Estos días estoy recomendando a mis amigos profesores el último libro de Daniel Pennac titulado Mal de escuela. Tiene mucho de autobiografía, pues habla de sus años como mal alumno y de sus experiencias posteriores como profesor. Tiene bastante de análisis de algunas cuestiones educativas, pues combate con energía el espíritu de queja con el que unos echan las culpas a los otros del fracaso escolar, y porque habla de los métodos que usa y que, según su experiencia, funcionan. Tiene también algo de crítica social pues arremete contra los reportajes periodísticos alarmistas sobre jóvenes marginales, que generalizan sucedidos que no dejan de ser más que anécdotas, y no es precisamente amable con quienes hablan y actúan como si la misión de los enseñantes fuera «¡preparar a los alumnos para que empujen su carrito por las interminables avenidas de la vida comercial!»
En el comienzo plantea su objetivo: hablar del «dolor compartido del zoquete, sus padres y sus profesores» y de «la interacción de esos pesares en la escuela». Y, después de una presentación de sí mismo como un chico problemático que no comprendía nada en la escuela, cuenta cómo se produce su cambio y cómo decide llegar a ser profesor con especial dedicación a… los zoquetes.
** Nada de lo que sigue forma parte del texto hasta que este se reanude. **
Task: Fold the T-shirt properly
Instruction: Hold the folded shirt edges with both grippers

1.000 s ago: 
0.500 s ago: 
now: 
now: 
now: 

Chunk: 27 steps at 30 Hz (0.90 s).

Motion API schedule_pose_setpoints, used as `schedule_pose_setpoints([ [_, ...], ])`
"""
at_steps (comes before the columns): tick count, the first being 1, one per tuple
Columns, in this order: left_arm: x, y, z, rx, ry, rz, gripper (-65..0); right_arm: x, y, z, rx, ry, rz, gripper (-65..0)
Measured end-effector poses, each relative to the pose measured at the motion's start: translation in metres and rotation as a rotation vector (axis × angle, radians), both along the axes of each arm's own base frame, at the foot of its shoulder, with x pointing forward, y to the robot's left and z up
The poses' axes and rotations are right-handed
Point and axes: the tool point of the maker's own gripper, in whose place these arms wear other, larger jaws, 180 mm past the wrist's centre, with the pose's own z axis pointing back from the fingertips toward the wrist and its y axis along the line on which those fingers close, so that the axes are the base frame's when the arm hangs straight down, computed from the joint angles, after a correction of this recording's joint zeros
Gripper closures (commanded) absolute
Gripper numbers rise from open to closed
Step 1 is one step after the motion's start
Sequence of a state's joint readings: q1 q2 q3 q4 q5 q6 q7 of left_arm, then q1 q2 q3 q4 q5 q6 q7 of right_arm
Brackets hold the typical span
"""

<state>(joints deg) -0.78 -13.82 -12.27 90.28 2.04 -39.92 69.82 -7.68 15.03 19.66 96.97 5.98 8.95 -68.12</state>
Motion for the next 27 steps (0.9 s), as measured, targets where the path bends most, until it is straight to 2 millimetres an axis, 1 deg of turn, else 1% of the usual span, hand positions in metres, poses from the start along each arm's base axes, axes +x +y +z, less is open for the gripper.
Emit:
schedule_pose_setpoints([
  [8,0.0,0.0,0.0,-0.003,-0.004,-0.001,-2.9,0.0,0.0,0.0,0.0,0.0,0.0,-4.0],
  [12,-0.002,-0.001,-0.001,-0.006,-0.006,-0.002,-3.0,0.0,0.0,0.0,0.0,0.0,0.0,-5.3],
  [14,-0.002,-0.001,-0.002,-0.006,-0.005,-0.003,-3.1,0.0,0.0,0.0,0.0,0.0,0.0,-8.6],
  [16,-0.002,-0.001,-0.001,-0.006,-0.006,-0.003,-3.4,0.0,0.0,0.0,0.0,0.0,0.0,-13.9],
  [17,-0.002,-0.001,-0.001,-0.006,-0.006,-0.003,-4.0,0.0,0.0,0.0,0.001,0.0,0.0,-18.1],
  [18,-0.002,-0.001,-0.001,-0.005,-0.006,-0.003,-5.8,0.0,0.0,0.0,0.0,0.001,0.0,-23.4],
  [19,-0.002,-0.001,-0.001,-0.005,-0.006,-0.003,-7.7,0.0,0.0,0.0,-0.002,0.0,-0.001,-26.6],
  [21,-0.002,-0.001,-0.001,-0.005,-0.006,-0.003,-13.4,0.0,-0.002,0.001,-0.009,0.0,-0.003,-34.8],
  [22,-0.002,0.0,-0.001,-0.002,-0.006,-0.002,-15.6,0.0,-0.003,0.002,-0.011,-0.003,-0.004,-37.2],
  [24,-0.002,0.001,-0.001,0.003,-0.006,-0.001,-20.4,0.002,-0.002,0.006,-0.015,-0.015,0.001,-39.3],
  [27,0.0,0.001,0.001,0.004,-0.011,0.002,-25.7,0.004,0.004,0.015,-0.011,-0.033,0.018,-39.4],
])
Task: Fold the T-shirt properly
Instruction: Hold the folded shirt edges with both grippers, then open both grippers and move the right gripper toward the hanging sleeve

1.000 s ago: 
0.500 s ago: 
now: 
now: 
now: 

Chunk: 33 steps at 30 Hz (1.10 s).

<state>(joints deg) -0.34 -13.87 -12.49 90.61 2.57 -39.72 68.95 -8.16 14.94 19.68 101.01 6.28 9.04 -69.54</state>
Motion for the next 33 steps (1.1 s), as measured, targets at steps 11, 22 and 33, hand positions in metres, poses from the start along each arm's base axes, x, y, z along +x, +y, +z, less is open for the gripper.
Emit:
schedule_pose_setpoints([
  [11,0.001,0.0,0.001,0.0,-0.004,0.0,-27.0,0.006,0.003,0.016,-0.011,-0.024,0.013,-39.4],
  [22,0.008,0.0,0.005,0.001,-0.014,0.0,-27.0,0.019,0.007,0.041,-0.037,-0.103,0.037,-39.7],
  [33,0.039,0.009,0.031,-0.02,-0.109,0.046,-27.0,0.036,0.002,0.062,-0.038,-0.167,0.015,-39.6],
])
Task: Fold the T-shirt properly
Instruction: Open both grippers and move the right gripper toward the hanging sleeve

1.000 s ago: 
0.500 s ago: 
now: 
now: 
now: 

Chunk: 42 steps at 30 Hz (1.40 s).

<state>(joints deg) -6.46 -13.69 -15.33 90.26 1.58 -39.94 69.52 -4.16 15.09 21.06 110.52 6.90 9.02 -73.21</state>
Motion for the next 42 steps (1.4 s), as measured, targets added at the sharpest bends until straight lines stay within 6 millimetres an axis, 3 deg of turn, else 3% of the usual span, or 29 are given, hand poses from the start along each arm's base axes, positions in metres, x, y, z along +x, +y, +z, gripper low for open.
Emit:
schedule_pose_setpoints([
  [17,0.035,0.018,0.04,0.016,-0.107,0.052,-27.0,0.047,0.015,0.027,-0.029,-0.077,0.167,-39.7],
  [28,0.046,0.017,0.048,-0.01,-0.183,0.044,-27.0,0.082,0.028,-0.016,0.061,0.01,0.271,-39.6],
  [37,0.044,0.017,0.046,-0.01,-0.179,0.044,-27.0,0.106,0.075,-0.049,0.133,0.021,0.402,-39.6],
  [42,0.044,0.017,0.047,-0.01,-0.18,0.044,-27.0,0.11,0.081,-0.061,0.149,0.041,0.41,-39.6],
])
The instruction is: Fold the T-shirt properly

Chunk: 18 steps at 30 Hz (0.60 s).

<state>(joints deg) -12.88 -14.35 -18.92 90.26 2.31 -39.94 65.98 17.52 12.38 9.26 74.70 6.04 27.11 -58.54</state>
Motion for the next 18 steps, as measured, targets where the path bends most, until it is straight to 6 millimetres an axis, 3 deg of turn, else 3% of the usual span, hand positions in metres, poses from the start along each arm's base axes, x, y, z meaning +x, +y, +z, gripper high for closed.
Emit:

A mí me han resultado más que convincentes sus reivindicaciones de métodos educativos clásicos como el dictado y el aprendizaje memorístico, así como su elogio cuidadoso de los beneficios del régimen de internado en el que vivió varios años. También me han parecido clarificadoras sus opciones acerca de cómo no hay que tratar al mal alumno —sin reírse, sin blandir el pasado, sin amenazar con el futuro…—; y, en concreto, después de distinguir entre respuestas erróneas y respuestas absurdas, las que un alumno improvisa tomando pie de cualquier indicio, me ha gustado su explicación de que las últimas no se deben evaluar, pues hacerlo «es acceder a evaluar cualquier cosa y por consiguiente cometer uno mismo un acto pedagógicamente absurdo».
El libro tiene magníficos momentos de reivindicación del buen profesor —algunos son incluso emotivos— y sus aciertos compensan de sobra el que haya pasajes algo enfáticos o disquisiciones menos claras. Tampoco es del caso ponerse a discutir sobre cuestiones a las que no entra, pues el libro ha de ser juzgado por lo que dice y por lo que propone. Al final, Pennac subraya que, para comprender al mal alumno, el adulto ha de fomentar la capacidad de imaginarse a sí mismo sin saber lo que sabe, y afirma que la palabra clave, que nadie se atreve a pronunciar nunca en ningún sitio porque resulta peligrosa, es… amor.
Y, precisamente, una de sus manifestaciones, una de las líneas de fuerza que recorre toda la obra, es la necesidad de la tenacidad, de no rendirse nunca, de no dar por supuesto que las cosas van a ir a peor. Así, a una madre preocupada por lo que será de su hijo en el futuro, le dice:
«—¿Sabe usted el único modo de hacer que se ría el buen Dios?
Vacilación al otro extremo del hilo.
—Cuéntele sus proyectos.
En otras palabras, no pierda la cabeza, nada ocurre como está previsto, es lo único que nos enseña el futuro al convertirse en pasado».
Daniel Pennac. Mal de escuela (Chagrin d’ecole, 2007). Barcelona: Mondadori, 2008; 255 pp.; col. Literatura; trad. de Manuel Serrat Crespo; ISBN: 978-84-397-2129-1.